Woods responded to newly-appointed chair of the Treasury Committee Nicky Morgan's request on 2 August, following an extensive survey of financial services firms, which received 401 responses operating across borders on their preparedness for Brexit.
According to Woods, this would make such firms more complex and hard to supervise because of strong UK-EU interconnections.
The warning came in a letter from head of the PRA and deputy governor of the Bank of England, Sam Woods, following the PRA's recent survey of financial firms that undertake cross-border activities between the United Kingdom and EU.
The PRA faces having to authorise and supervise a significant number of additional firms, which could place a material extra burden on resources, Woods said.
CEO Sam Woods has warned about the dangers of a cliff-edge Brexit and the need for a period of "transitional arrangements" if no deal is reached.
The risks of financial instability primarily arise from the possibility of fragmentation of services, which would increase costs and risks, and the possibility of disruption to the United Kingdom economy.
Officials have also noted that any wider harm to the economy following Brexit could expose banks and other financiers to higher loan losses and lower asset prices.
Woods did not provide details of the individual plans the Bank had demanded by 14 July.
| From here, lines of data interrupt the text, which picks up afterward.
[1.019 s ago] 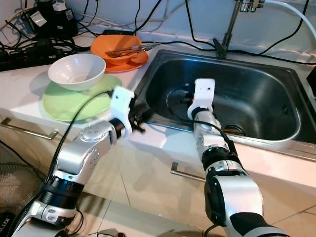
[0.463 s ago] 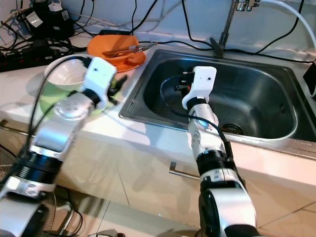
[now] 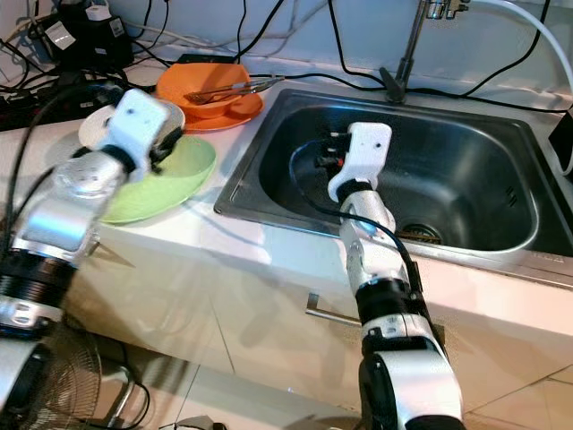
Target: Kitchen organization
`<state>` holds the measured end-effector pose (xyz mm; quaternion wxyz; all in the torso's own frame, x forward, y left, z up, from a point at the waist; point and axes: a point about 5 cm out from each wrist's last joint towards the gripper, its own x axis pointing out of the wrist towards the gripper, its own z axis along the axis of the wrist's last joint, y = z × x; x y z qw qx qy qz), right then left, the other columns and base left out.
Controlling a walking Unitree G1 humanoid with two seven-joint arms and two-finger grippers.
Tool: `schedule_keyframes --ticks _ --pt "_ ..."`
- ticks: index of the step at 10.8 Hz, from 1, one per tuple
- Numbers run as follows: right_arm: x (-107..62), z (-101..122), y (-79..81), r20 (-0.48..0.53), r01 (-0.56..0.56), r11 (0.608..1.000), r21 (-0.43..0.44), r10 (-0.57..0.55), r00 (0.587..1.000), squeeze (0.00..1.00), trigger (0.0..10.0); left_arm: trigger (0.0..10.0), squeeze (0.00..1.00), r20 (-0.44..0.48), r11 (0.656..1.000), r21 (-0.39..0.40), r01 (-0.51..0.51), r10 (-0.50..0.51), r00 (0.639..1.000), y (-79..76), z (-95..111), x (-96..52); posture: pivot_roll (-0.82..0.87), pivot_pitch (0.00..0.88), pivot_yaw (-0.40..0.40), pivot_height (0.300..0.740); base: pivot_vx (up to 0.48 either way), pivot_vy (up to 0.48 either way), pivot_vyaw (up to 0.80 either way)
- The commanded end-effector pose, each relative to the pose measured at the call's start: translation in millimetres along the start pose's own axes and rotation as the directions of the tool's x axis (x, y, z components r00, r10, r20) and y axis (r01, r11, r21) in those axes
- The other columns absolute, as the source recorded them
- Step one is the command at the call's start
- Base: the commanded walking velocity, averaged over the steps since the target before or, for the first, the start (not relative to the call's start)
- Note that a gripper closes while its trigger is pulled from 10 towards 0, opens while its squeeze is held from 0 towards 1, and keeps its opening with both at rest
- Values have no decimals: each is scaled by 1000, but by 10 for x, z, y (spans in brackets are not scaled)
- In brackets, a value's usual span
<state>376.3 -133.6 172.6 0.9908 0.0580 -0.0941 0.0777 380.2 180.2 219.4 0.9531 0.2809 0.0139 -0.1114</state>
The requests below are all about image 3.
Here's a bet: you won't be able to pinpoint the green plate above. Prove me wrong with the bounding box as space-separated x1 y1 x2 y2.
98 134 218 226

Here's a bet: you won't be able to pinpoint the orange bowl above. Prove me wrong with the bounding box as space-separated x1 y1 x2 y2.
156 63 252 120

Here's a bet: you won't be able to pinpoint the orange plate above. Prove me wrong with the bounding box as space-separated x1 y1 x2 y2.
179 90 266 134

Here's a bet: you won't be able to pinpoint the metal tongs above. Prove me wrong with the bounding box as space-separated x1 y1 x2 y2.
185 77 285 105

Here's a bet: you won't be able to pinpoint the sink drain strainer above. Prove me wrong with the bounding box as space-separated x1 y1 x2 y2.
398 221 445 245

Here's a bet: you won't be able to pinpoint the steel faucet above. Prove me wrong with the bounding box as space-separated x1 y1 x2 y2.
378 0 468 105

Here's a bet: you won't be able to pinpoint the black power adapter box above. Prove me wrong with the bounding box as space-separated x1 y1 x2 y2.
42 4 136 73

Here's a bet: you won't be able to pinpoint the stainless steel sink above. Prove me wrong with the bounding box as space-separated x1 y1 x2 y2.
214 87 573 289

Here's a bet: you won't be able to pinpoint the white plug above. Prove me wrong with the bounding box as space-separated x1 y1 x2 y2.
86 4 112 23

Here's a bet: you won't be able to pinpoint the black power strip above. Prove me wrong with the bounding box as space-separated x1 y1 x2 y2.
0 84 56 132

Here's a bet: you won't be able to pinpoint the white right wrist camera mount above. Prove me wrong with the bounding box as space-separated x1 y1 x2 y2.
326 120 394 203

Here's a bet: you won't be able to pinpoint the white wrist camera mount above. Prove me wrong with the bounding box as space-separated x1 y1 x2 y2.
326 120 394 203
104 88 176 173

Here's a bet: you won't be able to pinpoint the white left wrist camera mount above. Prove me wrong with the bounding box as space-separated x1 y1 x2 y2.
104 88 176 173

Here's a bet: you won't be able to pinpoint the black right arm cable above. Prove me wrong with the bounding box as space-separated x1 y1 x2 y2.
289 138 423 298

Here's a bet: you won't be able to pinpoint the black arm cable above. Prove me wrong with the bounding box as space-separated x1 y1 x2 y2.
3 82 113 271
289 138 423 298

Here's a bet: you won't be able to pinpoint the long thin black cable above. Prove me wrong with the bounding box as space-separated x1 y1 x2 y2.
251 72 382 89

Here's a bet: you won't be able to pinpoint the thick black cable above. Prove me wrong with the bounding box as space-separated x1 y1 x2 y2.
324 0 384 89

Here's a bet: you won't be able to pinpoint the slanting black cable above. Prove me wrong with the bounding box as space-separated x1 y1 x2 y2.
233 0 291 62

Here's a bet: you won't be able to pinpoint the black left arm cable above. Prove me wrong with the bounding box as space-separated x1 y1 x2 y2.
3 82 113 271

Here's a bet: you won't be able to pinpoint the steel drawer handle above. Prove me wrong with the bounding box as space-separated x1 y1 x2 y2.
305 293 364 329

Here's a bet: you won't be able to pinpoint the black braided cable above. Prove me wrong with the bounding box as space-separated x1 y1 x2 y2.
461 0 552 98

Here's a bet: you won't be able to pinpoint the white hose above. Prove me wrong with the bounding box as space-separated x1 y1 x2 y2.
469 0 573 92
For instance, RBS is preparing to expand in Amsterdam; Barclays and Bank of America are moving staff to Dublin; while Morgan Stanley has picked Frankfurt.
The Bank of England said a transition period after Britain leaves the European Union would give banks more time to make orderly changes as Brexit poses risks to financial stability.
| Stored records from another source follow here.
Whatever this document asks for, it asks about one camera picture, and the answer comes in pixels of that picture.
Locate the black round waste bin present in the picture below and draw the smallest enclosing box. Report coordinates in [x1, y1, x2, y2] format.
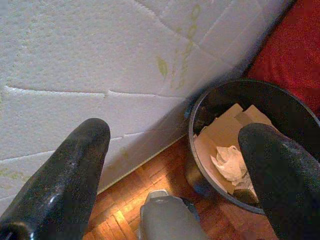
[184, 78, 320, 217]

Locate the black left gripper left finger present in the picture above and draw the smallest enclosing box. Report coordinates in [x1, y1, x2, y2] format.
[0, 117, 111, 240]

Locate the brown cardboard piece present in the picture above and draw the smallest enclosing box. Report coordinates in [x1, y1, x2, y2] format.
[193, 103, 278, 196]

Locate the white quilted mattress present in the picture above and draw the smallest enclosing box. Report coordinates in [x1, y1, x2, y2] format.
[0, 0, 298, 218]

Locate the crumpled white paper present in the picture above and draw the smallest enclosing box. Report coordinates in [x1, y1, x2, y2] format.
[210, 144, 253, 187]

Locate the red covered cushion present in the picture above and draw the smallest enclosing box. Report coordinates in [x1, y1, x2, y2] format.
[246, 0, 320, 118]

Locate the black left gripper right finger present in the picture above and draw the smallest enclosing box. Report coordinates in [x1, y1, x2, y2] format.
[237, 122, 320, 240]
Woods told Morgan the Bank would "continue to develop and refine its assessment of the potential stability risks associated with the withdrawal" from the EU.
However, the Close Brothers research which was carried out by YouGov, reveals that 11% of adults are likely to increase the frequency with which they receive financial advice since the United Kingdom voted to leave the European Union as they look to ensure that they are financially prepared for the possibility of bumpy years ahead.
The Bank may end up regulating more firms if there is no deal on passporting, the system through which some insurance companies and banks based in the EU, Iceland, Liechtenstein and Norway are able to operate in the United Kingdom without Bank of England authorisation. It has warned it may need to ask for more if the biggest risks around Brexit crystallise.